We arrived at her apartment,—
it was poorly furnished,
there was no mystery
looming in it:—it only served
as some unpopular dentist cabinet, or,—
some place where money has been
overly mentioned,—the least friendly!
she had a little dirty dog, he looked sick,
and much frightened & curious.
She locked him in another room,—then
got undressed, took off her height-mocking heels,
jumped on the bed, & asked:
“What are you waiting for?”
I took off my shirt, exhibiting
my Kit-Kat-bitten-wrong torso,
pulled down my pants, inserted my flashdrive:
I gave her no more than 8 meaningless strokes,
then, I pulled out. “I can’t do it, I drank too much tonight!
Anyway here’s your 400.”
“It’s fine,” she said, “I have a client like you
once in a while, but always remember to pull out
that fast, don’t bring on another madman!
HA-HA-HA-HA…Look, I’m serious now.
Look, take my number, next time I’ll be a magic-woman!”
I left her there, with the liver-sandwiches,
the frightened dog: he was hardly any dog, but indeed,
her short supply of care.
On my way home under the second-prize-medal’s light,
my fingers smelled of dead sardines and body-grease, tho’

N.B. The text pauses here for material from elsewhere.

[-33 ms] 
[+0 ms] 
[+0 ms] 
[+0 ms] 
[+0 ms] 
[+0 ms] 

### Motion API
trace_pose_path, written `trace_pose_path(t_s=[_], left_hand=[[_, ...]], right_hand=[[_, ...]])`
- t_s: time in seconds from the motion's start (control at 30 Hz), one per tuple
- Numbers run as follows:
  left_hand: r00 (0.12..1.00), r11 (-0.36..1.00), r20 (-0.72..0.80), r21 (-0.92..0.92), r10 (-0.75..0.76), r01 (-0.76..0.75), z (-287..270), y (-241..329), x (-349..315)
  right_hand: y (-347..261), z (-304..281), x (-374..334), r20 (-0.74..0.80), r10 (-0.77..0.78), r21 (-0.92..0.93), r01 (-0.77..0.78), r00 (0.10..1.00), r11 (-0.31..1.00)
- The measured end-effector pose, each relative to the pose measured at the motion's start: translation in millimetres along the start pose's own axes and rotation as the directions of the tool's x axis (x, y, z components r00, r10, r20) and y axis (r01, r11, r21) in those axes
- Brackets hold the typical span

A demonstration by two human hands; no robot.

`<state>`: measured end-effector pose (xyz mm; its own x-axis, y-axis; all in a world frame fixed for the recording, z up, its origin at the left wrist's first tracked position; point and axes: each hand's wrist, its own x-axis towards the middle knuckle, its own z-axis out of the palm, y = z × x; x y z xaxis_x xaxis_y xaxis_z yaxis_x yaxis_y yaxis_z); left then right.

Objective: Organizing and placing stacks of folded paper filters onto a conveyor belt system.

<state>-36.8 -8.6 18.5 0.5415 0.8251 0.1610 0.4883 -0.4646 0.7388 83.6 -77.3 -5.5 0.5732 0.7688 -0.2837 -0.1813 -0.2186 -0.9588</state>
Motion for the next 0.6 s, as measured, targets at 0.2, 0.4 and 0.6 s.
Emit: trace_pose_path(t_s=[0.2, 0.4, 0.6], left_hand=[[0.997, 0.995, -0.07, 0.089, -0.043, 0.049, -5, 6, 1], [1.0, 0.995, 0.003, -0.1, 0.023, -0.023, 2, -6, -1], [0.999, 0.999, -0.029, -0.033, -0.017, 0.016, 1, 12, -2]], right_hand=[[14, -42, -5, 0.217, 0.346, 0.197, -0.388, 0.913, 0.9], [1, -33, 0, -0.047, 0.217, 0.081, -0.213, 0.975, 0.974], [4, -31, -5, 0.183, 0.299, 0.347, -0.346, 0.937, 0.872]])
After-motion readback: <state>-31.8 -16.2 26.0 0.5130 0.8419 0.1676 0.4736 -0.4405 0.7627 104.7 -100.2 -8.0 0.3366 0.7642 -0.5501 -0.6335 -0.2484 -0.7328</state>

I little thought back then that the smell would have turned into the aroma of flowers in climax by the end of four monastic years.

Bedsore rivers
I have the laugh
of a half decade
on my shoulder,—&
still it’s Others’ fancy
to wet it with their tears.
What egotists!
They saw the laugh &
falsely thought it was mine:
A laugh furthermore!
Far be from me!
I wish to be a prehistoric man:
to delight in the embryonic sight
of the offspring of nature’s labor,
& in stones filled in the inertia of
man’s titan ism,—like my old keepsake
of my wanton attacks ‘gainst myself:
No more a shiner!
A handful of sunflower seeds
fried in hot sands, & lights giving
off the glare of superstition, is all
that’s left for the poor.—
I wish to remain alone
alongside all the poverty:
I’m no more than a man
who came out wet of the parades
of their whole-grain breads.
They fabricated a disease for me,
thus,—a winsome cure,
& tethered me to the fears of
a new place, & a new happening.

M. Ait Ali was born in January 1992, in Agadir. A Moroccan writer and poet, who finds in words and poetry a total escape from the depressive realism one encounters in his everyday life. Poetry and writing for him are both a passion and a therapy capable of taming his demons. He survived in summer 2016 a failed suicide attempt “O.D.” following a tragic event. Since then, he vowed to refill his soul with his passion for words, and the meaning it accords him.
He earned in 2016 a bachelor’s degree in renewable energies and energy efficiency at The Higher School of Technology-Agadir, (EST.) along with a diploma in advanced French. His works have been published in Silly Linguistics, The Tipton Poetry Journal, Variant Literature Inc, Carcinogenic Poetry, VirgoGray Press, Rigorous Magazine, Nebula Adnauseum Magazine, Alien Buddha Press, Rogue Wolf Press, Spillwords, and A dove for peace Anthology.